Your answer must be an exact copy of the data below.

───── SOURCE MATERIAL

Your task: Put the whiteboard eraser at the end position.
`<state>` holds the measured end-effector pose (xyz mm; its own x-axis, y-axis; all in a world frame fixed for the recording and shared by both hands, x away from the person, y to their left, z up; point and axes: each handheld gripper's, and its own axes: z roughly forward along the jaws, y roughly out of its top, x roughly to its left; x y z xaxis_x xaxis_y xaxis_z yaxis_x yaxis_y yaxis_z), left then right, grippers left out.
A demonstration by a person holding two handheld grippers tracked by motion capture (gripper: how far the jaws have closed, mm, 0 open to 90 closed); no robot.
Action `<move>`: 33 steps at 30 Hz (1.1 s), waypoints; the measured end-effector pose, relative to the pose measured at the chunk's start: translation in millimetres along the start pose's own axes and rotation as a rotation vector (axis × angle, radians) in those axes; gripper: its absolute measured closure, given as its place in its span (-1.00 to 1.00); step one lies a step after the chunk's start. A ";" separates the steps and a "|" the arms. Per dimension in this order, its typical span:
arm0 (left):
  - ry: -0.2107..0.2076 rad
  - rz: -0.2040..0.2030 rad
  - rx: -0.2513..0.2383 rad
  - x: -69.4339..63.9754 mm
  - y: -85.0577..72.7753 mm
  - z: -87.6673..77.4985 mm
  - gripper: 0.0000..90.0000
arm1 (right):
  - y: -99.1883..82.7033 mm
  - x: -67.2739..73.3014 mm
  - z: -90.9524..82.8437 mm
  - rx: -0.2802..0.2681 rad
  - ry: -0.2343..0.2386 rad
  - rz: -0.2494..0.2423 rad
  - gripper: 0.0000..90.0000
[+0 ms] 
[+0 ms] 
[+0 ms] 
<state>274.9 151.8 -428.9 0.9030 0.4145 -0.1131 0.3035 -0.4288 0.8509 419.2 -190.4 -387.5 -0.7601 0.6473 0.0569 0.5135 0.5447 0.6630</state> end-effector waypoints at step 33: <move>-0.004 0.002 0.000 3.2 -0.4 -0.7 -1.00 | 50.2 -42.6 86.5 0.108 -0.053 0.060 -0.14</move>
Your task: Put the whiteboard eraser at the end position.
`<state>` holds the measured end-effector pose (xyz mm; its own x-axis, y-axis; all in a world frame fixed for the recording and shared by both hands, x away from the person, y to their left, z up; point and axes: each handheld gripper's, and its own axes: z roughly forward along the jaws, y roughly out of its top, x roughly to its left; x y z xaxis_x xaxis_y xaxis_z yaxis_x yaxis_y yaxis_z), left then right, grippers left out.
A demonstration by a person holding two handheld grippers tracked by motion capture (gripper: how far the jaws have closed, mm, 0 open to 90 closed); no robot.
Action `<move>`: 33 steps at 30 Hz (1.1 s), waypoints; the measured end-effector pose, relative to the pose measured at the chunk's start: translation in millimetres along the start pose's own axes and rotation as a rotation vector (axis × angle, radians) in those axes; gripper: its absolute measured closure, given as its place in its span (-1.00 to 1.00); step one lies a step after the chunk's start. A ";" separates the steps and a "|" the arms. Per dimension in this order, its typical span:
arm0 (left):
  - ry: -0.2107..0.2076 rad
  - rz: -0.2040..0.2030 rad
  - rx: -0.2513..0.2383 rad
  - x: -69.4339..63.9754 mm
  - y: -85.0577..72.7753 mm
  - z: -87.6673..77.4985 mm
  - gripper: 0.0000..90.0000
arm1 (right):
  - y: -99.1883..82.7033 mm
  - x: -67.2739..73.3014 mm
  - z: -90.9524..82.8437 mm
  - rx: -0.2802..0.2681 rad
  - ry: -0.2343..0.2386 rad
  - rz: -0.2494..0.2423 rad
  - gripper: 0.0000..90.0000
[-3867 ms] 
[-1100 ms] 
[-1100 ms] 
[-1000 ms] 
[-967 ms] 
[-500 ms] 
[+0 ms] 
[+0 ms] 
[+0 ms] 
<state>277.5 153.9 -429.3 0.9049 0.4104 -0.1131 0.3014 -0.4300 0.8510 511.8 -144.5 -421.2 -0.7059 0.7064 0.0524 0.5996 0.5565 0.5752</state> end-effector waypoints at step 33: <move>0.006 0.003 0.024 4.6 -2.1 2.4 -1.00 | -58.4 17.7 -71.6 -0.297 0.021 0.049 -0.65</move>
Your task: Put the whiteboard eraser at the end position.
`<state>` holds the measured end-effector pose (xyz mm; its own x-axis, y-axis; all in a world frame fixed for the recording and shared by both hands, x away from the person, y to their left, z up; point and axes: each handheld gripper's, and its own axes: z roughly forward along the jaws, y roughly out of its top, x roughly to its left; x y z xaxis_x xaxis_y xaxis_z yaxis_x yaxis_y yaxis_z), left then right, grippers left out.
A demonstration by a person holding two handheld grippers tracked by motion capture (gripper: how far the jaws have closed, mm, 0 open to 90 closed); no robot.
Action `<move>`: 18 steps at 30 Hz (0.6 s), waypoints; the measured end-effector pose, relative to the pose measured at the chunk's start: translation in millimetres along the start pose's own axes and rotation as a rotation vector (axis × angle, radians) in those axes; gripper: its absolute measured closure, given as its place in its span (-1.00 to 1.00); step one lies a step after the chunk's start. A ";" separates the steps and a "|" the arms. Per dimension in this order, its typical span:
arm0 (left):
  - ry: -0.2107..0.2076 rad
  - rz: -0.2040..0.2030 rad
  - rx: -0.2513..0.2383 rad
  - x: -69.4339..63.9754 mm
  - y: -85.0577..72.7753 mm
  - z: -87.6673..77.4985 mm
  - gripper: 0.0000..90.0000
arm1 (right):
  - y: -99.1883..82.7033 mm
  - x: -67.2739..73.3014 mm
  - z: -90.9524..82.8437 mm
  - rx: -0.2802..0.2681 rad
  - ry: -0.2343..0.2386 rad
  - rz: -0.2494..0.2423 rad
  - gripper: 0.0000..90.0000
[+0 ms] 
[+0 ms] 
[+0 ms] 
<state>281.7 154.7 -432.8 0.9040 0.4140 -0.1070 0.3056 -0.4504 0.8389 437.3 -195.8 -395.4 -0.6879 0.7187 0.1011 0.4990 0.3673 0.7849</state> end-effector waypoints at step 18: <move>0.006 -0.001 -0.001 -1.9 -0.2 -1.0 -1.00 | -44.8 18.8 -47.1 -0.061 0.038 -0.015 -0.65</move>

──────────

EXERCISE RESULT ▸
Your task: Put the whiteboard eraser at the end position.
`<state>` holds the measured end-effector pose (xyz mm; its own x-axis, y-axis; all in a world frame fixed for the recording and shared by both hands, x away from the person, y to their left, z up; point and axes: each handheld gripper's, and its own axes: z roughly forward along the jaws, y roughly out of its top, x roughly to its left; x y z xaxis_x xaxis_y xaxis_z yaxis_x yaxis_y yaxis_z), left then right, grippers left out.
A demonstration by a person holding two handheld grippers tracked by motion capture (gripper: how far the jaws have closed, mm, 0 open to 90 closed); no robot.
Action `<move>`: 33 steps at 30 Hz (1.1 s), waypoints; the measured end-effector pose, relative to the pose measured at the chunk's start: translation in millimetres along the start pose's own axes and rotation as a rotation vector (axis × angle, radians) in those axes; gripper: its absolute measured closure, given as its place in its span (-1.00 to 1.00); step one lies a step after the chunk's start. A ";" separates the steps and a "|" the arms. Per dimension in this order, its typical span:
arm0 (left):
  - ry: -0.2107..0.2076 rad
  - rz: -0.2040..0.2030 rad
  - rx: -0.2513..0.2383 rad
  - x: -69.4339..63.9754 mm
  - y: -85.0577..72.7753 mm
  - z: -87.6673..77.4985 mm
  - gripper: 0.0000..90.0000
arm1 (right):
  - y: -99.1883..82.7033 mm
  - x: -67.2739..73.3014 mm
  - z: -90.9524..82.8437 mm
  - rx: -0.2802..0.2681 rad
  - ry: -0.2343..0.2386 rad
  - rz: -0.2494..0.2423 rad
  - gripper: 0.0000..90.0000
[+0 ms] 
[+0 ms] 
[+0 ms] 
<state>274.9 151.8 -428.9 0.9030 0.4145 -0.1131 0.3035 -0.4288 0.8509 419.2 -190.4 -387.5 -0.7601 0.6473 0.0569 0.5135 0.5447 0.6630</state> end-effector waypoints at step 33: <move>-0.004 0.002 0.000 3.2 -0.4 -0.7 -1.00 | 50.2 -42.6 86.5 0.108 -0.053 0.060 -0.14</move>
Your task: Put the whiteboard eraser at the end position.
`<state>` holds the measured end-effector pose (xyz mm; its own x-axis, y-axis; all in a world frame fixed for the recording and shared by both hands, x away from the person, y to their left, z up; point and axes: each handheld gripper's, and its own axes: z roughly forward along the jaws, y roughly out of its top, x roughly to its left; x y z xaxis_x xaxis_y xaxis_z yaxis_x yaxis_y yaxis_z), left then right, grippers left out.
A demonstration by a person holding two handheld grippers tracked by motion capture (gripper: how far the jaws have closed, mm, 0 open to 90 closed); no robot.
Action `<move>`: 33 steps at 30 Hz (1.1 s), waypoints; the measured end-effector pose, relative to the pose measured at the chunk's start: translation in millimetres along the start pose's own axes and rotation as a rotation vector (axis × angle, radians) in those axes; gripper: its absolute measured closure, given as its place in its span (-1.00 to 1.00); step one lies a step after the chunk's start. A ";" separates the steps and a "|" the arms. Per dimension in this order, its typical span:
arm0 (left):
  - ry: -0.2107..0.2076 rad
  - rz: -0.2040..0.2030 rad
  - rx: -0.2513..0.2383 rad
  - x: -69.4339..63.9754 mm
  - y: -85.0577..72.7753 mm
  - z: -87.6673..77.4985 mm
  - gripper: 0.0000..90.0000
arm1 (right):
  - y: -99.1883..82.7033 mm
  - x: -67.2739..73.3014 mm
  - z: -90.9524..82.8437 mm
  - rx: -0.2802..0.2681 rad
  - ry: -0.2343..0.2386 rad
  - rz: -0.2494..0.2423 rad
  - gripper: 0.0000..90.0000
[-3867 ms] 
[-1100 ms] 
[-1100 ms] 
[-1000 ms] 
[-967 ms] 
[-500 ms] 
[+0 ms] 
[+0 ms] 
[+0 ms] 
<state>277.5 153.9 -429.3 0.9049 0.4104 -0.1131 0.3014 -0.4300 0.8510 511.8 -144.5 -421.2 -0.7059 0.7064 0.0524 0.5996 0.5565 0.5752</state> end-effector waypoints at step 33: <move>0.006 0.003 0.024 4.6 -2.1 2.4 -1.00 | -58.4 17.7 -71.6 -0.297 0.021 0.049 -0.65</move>
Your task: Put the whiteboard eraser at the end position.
`<state>` holds the measured end-effector pose (xyz mm; its own x-axis, y-axis; all in a world frame fixed for the recording and shared by both hands, x away from the person, y to their left, z up; point and axes: each handheld gripper's, and its own axes: z roughly forward along the jaws, y roughly out of its top, x roughly to its left; x y z xaxis_x xaxis_y xaxis_z yaxis_x yaxis_y yaxis_z), left then right, grippers left out.
A demonstration by a person holding two handheld grippers tracked by motion capture (gripper: how far the jaws have closed, mm, 0 open to 90 closed); no robot.
Action `<move>`: 18 steps at 30 Hz (0.6 s), waypoints; the measured end-effector pose, relative to the pose measured at the chunk's start: translation in millimetres along the start pose's own axes and rotation as a rotation vector (axis × angle, radians) in those axes; gripper: its absolute measured closure, given as its place in its span (-1.00 to 1.00); step one lies a step after the chunk's start. A ";" separates the steps and a "|" the arms. Per dimension in this order, its typical span:
arm0 (left):
  - ry: -0.2107..0.2076 rad
  - rz: -0.2040..0.2030 rad
  - rx: -0.2513..0.2383 rad
  - x: -69.4339..63.9754 mm
  - y: -85.0577..72.7753 mm
  - z: -87.6673..77.4985 mm
  - gripper: 0.0000..90.0000
arm1 (right):
  - y: -99.1883..82.7033 mm
  - x: -67.2739..73.3014 mm
  - z: -90.9524..82.8437 mm
  - rx: -0.2802..0.2681 rad
  - ry: -0.2343..0.2386 rad
  - rz: -0.2494..0.2423 rad
  - gripper: 0.0000..90.0000
[+0 ms] 
[+0 ms] 
[+0 ms] 
<state>281.7 154.7 -432.8 0.9040 0.4140 -0.1070 0.3056 -0.4504 0.8389 437.3 -195.8 -395.4 -0.6879 0.7187 0.1011 0.4990 0.3673 0.7849</state> end-effector waypoints at step 18: <move>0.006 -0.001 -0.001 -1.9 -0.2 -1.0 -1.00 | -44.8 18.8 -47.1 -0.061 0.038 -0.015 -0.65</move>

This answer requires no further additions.